*Problem to work on*
Copy all lines below containing "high".
----------
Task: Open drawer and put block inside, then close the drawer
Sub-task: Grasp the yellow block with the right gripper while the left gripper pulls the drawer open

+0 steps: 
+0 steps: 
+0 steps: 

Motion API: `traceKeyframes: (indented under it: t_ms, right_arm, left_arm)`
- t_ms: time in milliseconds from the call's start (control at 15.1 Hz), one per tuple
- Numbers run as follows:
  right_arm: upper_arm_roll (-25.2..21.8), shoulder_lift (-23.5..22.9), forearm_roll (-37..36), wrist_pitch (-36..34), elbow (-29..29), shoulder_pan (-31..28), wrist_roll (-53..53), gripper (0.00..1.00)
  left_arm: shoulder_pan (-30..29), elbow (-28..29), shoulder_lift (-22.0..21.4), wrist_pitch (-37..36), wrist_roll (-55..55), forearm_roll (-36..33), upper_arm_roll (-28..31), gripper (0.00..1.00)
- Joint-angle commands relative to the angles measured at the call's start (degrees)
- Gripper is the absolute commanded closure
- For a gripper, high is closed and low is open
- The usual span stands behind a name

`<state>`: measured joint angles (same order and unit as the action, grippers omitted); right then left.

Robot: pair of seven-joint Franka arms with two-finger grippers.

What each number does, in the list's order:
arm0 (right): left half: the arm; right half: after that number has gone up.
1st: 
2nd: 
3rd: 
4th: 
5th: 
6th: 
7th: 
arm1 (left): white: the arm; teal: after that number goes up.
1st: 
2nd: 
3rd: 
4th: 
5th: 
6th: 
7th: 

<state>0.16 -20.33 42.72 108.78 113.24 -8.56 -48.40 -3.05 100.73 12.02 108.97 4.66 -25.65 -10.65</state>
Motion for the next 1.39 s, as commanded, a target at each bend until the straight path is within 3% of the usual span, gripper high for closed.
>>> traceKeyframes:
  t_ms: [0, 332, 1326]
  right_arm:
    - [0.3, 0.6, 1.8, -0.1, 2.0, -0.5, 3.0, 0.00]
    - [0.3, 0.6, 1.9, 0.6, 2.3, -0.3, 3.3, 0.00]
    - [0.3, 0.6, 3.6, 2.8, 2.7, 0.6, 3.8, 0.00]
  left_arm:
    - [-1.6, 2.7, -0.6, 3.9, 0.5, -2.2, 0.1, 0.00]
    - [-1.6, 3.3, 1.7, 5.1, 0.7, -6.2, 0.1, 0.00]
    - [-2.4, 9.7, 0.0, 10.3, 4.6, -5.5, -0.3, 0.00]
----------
*Exercise solution*
- For a gripper, high is closed and low is open
Motion for the next 1.39 s, as commanded, a target at each bend until the straight path is within 3% of the usual span, gripper high for closed.

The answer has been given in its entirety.